Read through the listing below and return only the lines containing "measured".

>>>>

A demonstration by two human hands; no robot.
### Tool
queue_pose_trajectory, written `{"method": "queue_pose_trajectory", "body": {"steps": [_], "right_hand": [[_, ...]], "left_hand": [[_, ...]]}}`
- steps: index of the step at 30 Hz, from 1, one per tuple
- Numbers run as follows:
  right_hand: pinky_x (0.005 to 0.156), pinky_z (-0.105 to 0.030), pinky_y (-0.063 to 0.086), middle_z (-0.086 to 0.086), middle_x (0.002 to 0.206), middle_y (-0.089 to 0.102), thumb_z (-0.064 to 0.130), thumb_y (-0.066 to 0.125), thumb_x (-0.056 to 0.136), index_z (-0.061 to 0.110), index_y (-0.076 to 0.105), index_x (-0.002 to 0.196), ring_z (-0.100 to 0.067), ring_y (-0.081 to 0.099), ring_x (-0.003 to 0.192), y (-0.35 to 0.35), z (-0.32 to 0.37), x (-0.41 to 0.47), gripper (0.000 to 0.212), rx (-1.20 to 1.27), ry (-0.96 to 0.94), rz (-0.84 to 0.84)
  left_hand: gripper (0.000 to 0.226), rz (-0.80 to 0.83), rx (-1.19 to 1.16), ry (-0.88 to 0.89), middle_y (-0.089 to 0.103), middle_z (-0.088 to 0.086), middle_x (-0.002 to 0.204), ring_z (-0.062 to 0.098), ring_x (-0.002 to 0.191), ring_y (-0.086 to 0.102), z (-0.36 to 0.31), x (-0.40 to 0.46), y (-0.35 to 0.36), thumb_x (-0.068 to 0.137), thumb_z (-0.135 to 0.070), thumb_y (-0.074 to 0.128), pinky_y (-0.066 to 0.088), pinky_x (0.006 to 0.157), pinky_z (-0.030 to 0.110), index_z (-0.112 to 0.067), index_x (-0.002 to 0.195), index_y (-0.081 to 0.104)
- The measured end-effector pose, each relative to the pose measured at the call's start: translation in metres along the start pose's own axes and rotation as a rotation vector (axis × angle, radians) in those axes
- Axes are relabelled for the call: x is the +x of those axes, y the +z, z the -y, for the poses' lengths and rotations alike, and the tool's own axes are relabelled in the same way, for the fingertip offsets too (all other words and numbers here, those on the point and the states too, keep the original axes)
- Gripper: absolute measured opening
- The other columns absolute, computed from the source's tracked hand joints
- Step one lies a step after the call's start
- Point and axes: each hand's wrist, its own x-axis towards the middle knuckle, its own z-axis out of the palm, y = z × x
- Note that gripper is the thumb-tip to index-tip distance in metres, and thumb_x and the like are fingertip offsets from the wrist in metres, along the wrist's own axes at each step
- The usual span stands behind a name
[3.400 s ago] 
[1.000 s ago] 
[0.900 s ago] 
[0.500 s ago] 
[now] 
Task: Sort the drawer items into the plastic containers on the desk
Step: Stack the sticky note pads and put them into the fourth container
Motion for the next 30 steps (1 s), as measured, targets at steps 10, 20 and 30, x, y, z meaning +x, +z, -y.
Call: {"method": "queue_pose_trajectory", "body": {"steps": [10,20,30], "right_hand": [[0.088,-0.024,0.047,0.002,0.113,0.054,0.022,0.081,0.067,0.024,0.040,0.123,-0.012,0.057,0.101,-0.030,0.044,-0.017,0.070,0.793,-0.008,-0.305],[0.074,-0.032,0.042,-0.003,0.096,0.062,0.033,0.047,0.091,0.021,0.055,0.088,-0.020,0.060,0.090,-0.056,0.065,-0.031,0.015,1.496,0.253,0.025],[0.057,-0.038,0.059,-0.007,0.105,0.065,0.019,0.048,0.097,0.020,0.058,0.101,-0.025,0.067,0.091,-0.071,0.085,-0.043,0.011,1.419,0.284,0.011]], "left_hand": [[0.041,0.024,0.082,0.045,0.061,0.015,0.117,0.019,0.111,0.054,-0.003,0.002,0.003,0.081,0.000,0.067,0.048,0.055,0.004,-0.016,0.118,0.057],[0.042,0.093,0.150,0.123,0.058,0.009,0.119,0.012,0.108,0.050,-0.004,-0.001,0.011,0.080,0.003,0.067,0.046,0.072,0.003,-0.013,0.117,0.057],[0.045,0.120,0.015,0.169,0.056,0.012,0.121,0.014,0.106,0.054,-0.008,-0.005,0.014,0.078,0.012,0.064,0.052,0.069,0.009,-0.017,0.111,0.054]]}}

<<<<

## Exercise answer
- The measured end-effector pose, each relative to the pose measured at the call's start: translation in metres along the start pose's own axes and rotation as a rotation vector (axis × angle, radians) in those axes
- Gripper: absolute measured opening
Motion for the next 30 steps (1 s), as measured, targets at steps 10, 20 and 30, x, y, z meaning +x, +z, -y.

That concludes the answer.